Convert Text Into Audio With Python (text to Speech)

1705 Views, 10 Favorites, 0 Comments

Convert Text Into Audio With Python (text to Speech)

In this instructable, we are going to make a simple text to speech app that converts any plain text that you input into speech. It also stores a speech file which you can use in your projects.

You can use it to send memes to your friends or make memes or even make youtube videos without actually speaking. It has all kinds of applications and uses you can imagine.

The first project that you make with this has a different kind of fun to it. And in a human-friendly programming language like Python, this is even easier to do thanks to various open source libraries already available on the web.

So lets get started.

Supplies

What do you need?

A computer(Laptop)
Speakers
Python installed

Note: If you do not have python installed already, do not worry I will show you how to install python and setup it up correctly for this project.

What will you learn from this?

How to use text to speech in python
Using 'tkinter' library to make labels, buttons and text boxes.
Playing mp3 files in python

Setting Up Python and Libraries

If you do not have python installed already, you will need to install it. First, download the python setup from the following link: Download Python | Python.org

Open the setup after dowloading, the further steps to install are just simple next-next click steps.

Note: For this project, I am using python 3.9.7, so it would be best if you get that one from the website.
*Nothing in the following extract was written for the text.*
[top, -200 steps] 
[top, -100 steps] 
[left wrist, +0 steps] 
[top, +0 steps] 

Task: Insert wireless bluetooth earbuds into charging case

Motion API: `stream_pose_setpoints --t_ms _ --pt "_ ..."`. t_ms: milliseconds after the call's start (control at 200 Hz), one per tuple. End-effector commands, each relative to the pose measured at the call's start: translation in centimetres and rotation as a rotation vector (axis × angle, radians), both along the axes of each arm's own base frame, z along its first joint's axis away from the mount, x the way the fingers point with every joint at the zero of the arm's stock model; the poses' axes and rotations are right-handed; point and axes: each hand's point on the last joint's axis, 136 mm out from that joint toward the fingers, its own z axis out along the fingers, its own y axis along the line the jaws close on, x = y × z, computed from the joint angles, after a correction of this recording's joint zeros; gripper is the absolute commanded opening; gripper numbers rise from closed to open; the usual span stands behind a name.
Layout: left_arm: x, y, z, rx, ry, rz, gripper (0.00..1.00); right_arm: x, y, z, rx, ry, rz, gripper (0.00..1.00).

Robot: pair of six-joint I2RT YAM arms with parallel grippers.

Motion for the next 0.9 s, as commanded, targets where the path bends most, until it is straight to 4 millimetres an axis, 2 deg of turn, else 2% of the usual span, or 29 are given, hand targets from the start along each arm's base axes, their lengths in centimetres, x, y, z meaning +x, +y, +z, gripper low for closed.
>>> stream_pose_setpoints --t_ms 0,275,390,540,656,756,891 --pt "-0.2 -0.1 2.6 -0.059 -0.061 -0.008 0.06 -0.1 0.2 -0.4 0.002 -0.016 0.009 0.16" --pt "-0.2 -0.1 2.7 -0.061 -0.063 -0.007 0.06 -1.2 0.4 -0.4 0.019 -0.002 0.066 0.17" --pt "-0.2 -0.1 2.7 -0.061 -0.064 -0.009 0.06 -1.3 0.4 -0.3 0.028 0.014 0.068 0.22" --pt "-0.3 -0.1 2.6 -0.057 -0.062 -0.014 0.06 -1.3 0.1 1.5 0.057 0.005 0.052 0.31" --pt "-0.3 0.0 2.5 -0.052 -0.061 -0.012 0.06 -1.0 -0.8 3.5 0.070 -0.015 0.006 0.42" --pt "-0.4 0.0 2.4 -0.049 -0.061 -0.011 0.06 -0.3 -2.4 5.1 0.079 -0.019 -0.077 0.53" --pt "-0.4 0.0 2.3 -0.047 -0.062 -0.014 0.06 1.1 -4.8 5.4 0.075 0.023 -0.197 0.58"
Now, moving on we need to install the following libraries for this project:

gtts (for text to speech conversion)
playsound (for playing the mp3 file)

To install the libraries, open up a command prompt window, now type in

pip3 install gtts playsound

Once the package is installed, the command windows will look something like in the image, don't worry about any similar warning like in the picture.

Importing Libraries

Now open up the IDLE that comes installed with python. And click File>New File, this will open up another window. This is where we will be writing our code.

First of all, we need to import all the libraries we need for the app. This forms the very top of our script. Put the following at the top of the script.

from tkinter import * 
from tkinter.ttk import *
from gtts import gTTS
from playsound import playsound

At the top, we are importing everything(*) from the tkinter library which is what we are using for making the graphical user interface of our app.

Then, in the next line, we import everything(*) from tkinter.ttk which is a thing in the tkinter library.

The next two lines import the gTTS object and the playsound function from the playsound library.

Creating a Window

Now, copy the path of the folder/location where you will be saving the python script. In my case it is "C:\\Users\\Aparajita\\Documents\\speech.mp3", also do not forget to put two slashes instead of one as python will not accept one slash in the path and will throw out an error.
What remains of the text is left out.